Try it: Retype exactly the lines of the material below, from the one containing "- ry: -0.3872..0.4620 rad" through the last, with both ends kept.

Data below:
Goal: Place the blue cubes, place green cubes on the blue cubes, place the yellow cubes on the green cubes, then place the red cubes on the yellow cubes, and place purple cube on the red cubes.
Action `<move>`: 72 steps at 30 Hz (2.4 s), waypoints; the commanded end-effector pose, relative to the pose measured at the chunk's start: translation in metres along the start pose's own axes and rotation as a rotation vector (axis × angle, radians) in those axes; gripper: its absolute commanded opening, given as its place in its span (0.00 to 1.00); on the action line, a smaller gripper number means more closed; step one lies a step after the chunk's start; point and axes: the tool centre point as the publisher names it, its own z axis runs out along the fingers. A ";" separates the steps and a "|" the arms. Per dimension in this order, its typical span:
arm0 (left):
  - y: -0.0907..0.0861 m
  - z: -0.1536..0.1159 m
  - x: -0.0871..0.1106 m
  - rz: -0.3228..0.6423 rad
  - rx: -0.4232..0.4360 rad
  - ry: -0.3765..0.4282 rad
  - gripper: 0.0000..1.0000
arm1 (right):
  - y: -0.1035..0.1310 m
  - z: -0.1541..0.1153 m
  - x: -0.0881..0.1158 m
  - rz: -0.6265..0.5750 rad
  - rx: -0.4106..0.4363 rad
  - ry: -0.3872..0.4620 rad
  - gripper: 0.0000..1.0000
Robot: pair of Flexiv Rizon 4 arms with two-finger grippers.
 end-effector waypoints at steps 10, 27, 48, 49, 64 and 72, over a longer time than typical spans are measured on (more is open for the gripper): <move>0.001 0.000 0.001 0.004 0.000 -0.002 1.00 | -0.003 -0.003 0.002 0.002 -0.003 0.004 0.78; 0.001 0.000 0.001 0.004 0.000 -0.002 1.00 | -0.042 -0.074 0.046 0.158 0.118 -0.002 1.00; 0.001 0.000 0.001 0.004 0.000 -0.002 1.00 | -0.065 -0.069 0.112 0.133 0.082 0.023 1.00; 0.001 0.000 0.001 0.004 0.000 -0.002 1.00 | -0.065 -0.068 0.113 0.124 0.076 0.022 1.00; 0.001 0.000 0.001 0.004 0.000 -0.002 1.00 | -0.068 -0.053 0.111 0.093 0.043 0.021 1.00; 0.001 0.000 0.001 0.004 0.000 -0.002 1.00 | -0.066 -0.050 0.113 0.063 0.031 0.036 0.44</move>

Problem solution:
  - ry: -0.3872..0.4620 rad
  - gripper: 0.0000..1.0000
Robot: pair of Flexiv Rizon 4 arms with two-finger grippers.
 end-effector waypoints at steps 10, 27, 48, 49, 64 and 72, over a longer time than typical spans are measured on (more is open for the gripper): <move>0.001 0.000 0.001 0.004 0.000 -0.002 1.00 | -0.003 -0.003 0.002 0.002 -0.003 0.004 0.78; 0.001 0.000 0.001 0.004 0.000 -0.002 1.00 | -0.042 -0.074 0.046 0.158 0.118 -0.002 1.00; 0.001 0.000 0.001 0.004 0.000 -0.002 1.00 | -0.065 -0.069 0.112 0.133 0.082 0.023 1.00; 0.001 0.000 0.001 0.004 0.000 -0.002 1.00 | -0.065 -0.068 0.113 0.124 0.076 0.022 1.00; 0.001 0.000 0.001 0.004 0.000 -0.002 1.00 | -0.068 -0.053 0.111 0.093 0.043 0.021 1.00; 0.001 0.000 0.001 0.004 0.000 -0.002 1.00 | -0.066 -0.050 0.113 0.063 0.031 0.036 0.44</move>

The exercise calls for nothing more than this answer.